◆ **RECORDED DATA**:
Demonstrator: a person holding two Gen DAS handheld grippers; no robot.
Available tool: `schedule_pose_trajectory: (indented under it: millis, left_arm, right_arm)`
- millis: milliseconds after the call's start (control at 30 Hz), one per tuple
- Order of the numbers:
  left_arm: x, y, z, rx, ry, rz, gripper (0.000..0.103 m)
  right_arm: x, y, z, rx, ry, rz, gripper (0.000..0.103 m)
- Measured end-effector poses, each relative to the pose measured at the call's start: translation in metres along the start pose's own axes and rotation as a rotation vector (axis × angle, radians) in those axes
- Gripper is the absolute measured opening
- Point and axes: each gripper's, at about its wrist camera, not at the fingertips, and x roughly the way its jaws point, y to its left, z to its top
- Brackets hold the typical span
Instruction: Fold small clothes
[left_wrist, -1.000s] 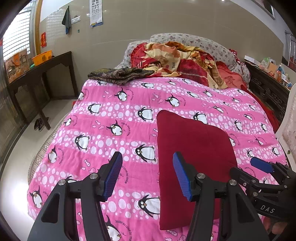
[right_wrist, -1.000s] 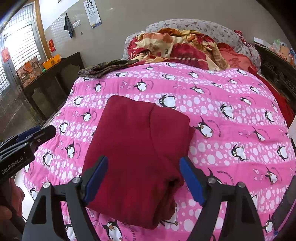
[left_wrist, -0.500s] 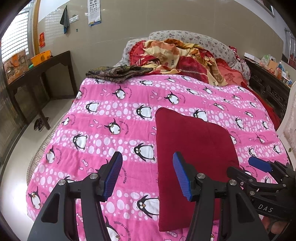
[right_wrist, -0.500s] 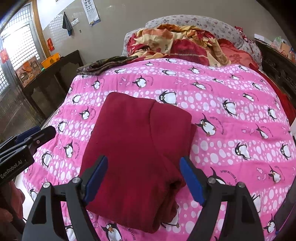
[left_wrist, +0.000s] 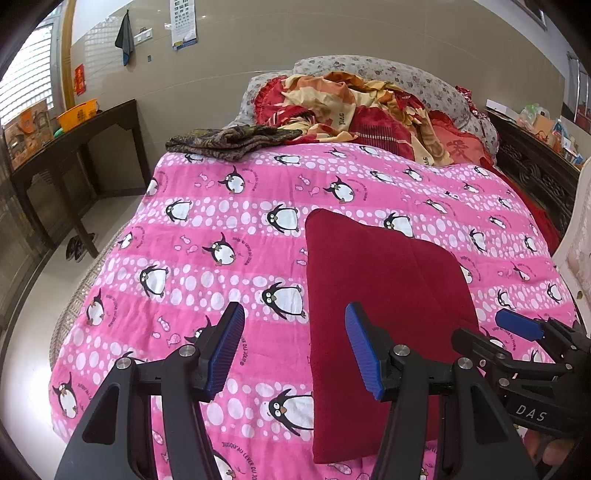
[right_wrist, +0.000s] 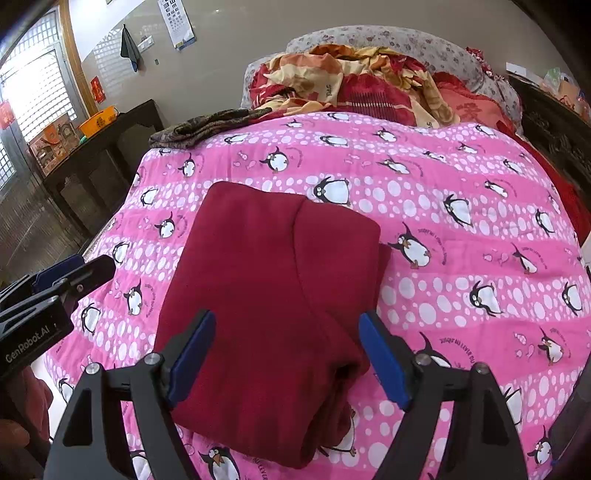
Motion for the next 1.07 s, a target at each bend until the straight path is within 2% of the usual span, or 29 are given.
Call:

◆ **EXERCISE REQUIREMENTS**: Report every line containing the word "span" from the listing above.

◆ **TASK ANSWER**:
- Brackets hold the typical span
Motion for the next 1.07 s, a target at each bend until the straight path is within 2% of the usual span, or 29 are given.

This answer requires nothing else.